Her body was found eight hours later.
This has been a problem area in Bethlehem Township for many years because it is a low point in the Nancy Run watershed. Township engineer Leonard Fraivillig refused to approve PennDOT plans for stormwater along that roadway because he believed a straight 96-inch pipe would be necessary to drain the ditch on the west side of Santee Road. PennDOT nevertheless went ahead anyway. Fraivillig's plan was never acted on because it was too costly.
This, along with an absence of fences or guardrails around that ditch, cost Debra LaForma her life.
The collapsed culvert being studied by the township now is on the other side of the street, and PennDOT has insisted it has no responsibility in that area. That's odd because it is PennDOT who installed the metal grates. On Tuesday, Township resident Scott Culpepper came forward. In the early '70s, when he was fresh out of college, he was working for PennDOT as a laborer and was involved in the installation of the grates over the collapsed culvert to which PennDOT disavows any knowledge.

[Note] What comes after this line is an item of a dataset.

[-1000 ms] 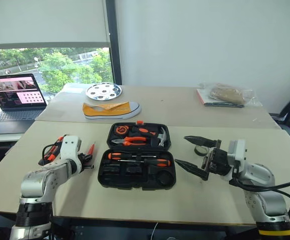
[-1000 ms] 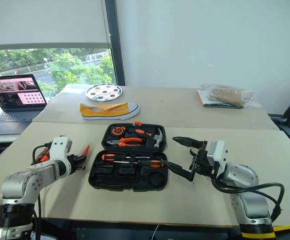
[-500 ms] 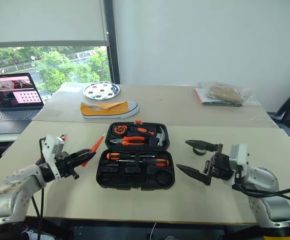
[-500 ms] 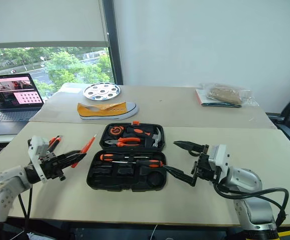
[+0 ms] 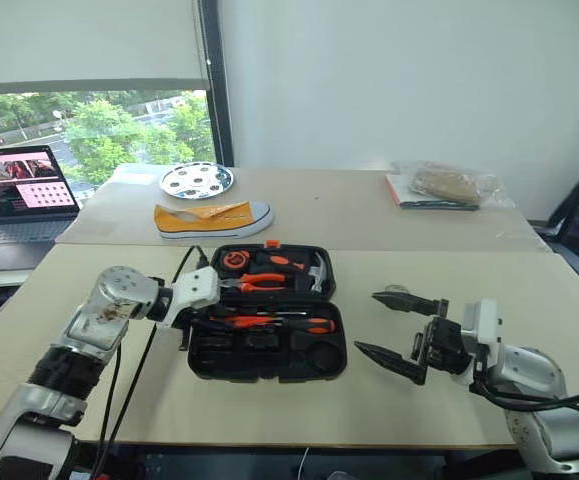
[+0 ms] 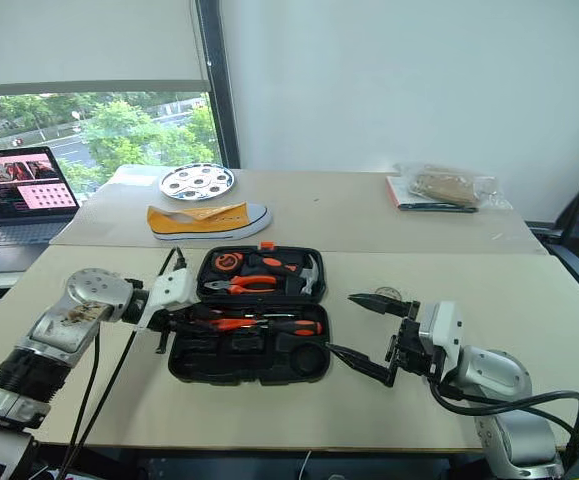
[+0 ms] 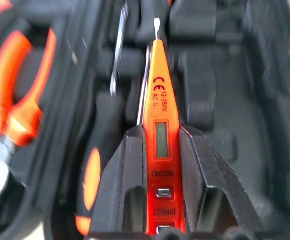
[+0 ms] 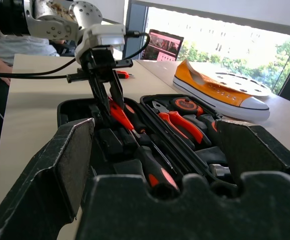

What Culpepper told me has been relayed with his permission to township Commissioners and Manager Melisa Shafer. President Mary Zawarski stated he plans to pursue this matter with State Senator Lisa Boscola. It appeears that the pottery barn rule could be invoked against PennDOT, who did most of the drainage work in that area.
"If in fact PennDot did install the grates then it is clearly their responsibility not ours," noted Commissioner Michael Hudak.